Two points:
If the Court gets a constitutional question wrong and then defers to that error indefinitely because of reliance, it has effectively transferred the Article V amendment power to the judiciary without going through the state ratification process.
What you call "run headlong into more than a century of that being accepted" I call relying wrongly on dicta from Wong's paragraph 93, which has no force of law, when paragraph 118 is the controlling ruling. We can't allow the Constitution to be de facto amended by simply ignoring law for a sufficient amount of time and then calling it "settled."
The governed never consented to this expansive interpretation of birthright citizenship, as there are no statutes via legislation or Supreme Court rulings that have stated this, or constitutional amendments that proposed this. Those are the normal means of consent of the governed. The tools of government that the people consented to via ratification of the Constitution were not the means where birthright citizenship for all and natural born citizen for all was determined.

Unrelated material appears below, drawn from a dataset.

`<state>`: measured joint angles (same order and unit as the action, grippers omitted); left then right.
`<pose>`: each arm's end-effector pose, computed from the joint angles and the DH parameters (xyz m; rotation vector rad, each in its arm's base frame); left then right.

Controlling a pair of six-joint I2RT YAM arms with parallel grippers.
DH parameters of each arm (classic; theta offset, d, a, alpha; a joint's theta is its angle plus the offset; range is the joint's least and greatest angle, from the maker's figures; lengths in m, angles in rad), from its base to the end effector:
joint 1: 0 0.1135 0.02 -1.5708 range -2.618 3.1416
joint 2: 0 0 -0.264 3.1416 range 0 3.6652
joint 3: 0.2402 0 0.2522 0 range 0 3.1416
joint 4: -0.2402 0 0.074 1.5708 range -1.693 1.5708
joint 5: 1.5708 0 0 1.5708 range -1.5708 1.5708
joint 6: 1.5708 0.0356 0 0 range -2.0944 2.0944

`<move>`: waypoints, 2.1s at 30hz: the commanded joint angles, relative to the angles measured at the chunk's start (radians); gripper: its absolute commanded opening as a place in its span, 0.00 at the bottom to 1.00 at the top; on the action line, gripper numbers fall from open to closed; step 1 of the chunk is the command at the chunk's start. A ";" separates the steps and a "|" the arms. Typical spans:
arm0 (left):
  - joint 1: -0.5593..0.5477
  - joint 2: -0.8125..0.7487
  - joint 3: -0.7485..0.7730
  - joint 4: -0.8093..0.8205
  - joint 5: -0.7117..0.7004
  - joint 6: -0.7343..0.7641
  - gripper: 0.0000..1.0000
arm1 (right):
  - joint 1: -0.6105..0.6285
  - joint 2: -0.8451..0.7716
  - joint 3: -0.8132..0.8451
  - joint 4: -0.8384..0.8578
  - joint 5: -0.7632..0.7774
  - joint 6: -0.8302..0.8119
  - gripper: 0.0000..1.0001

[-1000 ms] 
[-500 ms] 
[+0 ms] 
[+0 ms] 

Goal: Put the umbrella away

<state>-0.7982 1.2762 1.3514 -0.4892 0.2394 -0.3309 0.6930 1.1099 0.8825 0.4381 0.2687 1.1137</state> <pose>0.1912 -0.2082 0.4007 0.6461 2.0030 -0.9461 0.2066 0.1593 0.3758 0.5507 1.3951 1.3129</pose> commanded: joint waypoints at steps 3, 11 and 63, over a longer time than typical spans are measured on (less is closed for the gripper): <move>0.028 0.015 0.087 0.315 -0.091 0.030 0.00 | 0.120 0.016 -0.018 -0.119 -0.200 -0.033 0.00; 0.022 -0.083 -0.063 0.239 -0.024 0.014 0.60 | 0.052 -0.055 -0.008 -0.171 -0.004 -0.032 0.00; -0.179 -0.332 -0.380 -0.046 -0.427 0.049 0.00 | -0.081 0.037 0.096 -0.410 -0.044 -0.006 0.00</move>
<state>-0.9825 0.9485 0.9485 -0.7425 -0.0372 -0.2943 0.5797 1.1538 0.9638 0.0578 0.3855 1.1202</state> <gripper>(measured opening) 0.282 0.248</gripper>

Those interpretations evolved extraconstitutionally through the accretion process described in Janus: each successive actor pointing to the prior actor's behavior as authority, until the chain of reliance became long enough to be called "settled law" whether by the Court treating its own dicta as law, or by political actors treating those rulings as broader than they were.
The governed did not ratify universal birthright citizenship. They did not ratify natural born citizenship for the children of temporary visa holders or illegal entrants. Those outcomes were imposed on them, not chosen by them.
-PJ
I think that is a reasonable interpretation. I also don't think that if it is "close", the Court should take the issue forever out of the hands of Congress by making it a Constitutional right. And I think the fact that the class of "Illegal aliens" didn't even exist at the time the 14th was adopted alone makes it "close".
The argument I don't buy is the whole "loyalty" argument, which essentially would exclude the children of anyone who is the citizen/subject of another country, whether they are here legally or not.
Just a note that there is no such phrase in Janus.